Aurore

Au tout début

C'était un jour comme les autres ! Presque ! Sans doute la témérité des êtres et la lâcheté des choses se niche-t-elle dans l'interstice de ce presque-ci : nous longeons notre route avec l'inconscience de ceux qui s'imaginent éternels à moins que cette innocence ne soit le subterfuge que notre paresse chantourne pour oublier que tout nous est compté : nos amours comme nos craintes, nos désirs comme nos efforts; notre souffrance comme nos exhaltations.

Adossés à la répétition de nos quotidiens, assurément nous finissons par les croire pérennes, solides . Tout n'est peut être qu'une affaire de regard : celui que l'on porte sur ses origines pour croire pouvoir s'y adosser; celui que l'on jette sur son avenir pour espérer sinon s'en affranchir du moins s'en écarter.

Zénon avait raison sans doute : aucun début n'est jamais repérable ; rien ne commence jamais ; tout est toujours continuation, déjà.
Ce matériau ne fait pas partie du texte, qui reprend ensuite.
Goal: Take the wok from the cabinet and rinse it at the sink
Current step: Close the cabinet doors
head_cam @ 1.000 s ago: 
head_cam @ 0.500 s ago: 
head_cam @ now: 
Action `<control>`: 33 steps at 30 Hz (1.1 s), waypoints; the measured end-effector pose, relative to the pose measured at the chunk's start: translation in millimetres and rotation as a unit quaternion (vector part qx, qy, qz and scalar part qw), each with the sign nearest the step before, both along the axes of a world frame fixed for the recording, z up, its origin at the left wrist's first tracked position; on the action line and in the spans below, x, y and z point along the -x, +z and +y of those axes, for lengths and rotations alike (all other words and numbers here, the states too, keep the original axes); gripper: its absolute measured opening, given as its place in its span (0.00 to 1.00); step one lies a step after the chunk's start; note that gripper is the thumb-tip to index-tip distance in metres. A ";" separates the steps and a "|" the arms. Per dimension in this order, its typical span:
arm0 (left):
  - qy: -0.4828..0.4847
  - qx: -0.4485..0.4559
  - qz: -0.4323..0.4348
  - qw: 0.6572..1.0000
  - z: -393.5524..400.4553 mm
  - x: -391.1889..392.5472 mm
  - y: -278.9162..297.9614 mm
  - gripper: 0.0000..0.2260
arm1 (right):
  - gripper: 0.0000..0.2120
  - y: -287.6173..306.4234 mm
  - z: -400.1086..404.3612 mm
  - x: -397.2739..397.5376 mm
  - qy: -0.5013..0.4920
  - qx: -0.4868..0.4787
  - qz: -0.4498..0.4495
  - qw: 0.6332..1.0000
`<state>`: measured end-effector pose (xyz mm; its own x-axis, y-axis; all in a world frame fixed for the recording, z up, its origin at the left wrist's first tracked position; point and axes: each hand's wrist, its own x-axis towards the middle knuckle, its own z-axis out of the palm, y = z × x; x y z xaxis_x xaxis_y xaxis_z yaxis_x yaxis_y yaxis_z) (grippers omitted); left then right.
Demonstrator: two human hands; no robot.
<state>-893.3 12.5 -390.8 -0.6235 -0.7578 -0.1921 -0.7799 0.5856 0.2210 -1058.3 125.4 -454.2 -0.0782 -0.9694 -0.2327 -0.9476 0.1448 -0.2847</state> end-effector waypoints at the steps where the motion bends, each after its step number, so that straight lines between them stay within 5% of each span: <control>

De ce qui me fit, mes goûts, mes désirs, mes aptitudes, mes impuissances, comment déterminer l'émergence ?

Comment tout ceci a-t-il commencé ? Il n'est que dans nos têtes d'enfants ou de ratiocineurs épris d'évidences rationnelles que la nuit succède au jour, et le jour à la nuit. Peut-on vraiment oublier aubes et crépuscules ? ces tracés disparates où le rougeoiment des ciels le dispute aux ombres encore conquérantes ? La vie emprunte pourtant plus souvent ces interstices hésitants que ces plaines rectilignes qui croient mimer l'alliance d'avec l'horizon. Zénon avait raison : au choix, la flèche ne parvient pas au but ou elle ne quitte jamais l'arc qu'Achille ne cessera jamais de bander. Qui du mouvement ou de l'inerte est la métaphore de l'autre ? qui caricature l'autre ?

Alors donc, il n'est pas de début ! Aucun ! qui ne supoose un antécédant qui vous fera régresser à l'infini dans les nimbes et bégayer devant les ultimes souvenirs. Quel fut-il ce premier souvenir d'ailleurs, qui peut-être résonne encore et me contraint sans que j'y puisse mais, ni lutter contre ?

C'est à tout ceci que je songeai ce soir là, seul comme je l'étais redevenu, allongé sur ce lit trop étroit pour mes craintes, trop dur pour les incertitudes, regardant d'un regard trop rapide l'immense étroitesse de mon empire.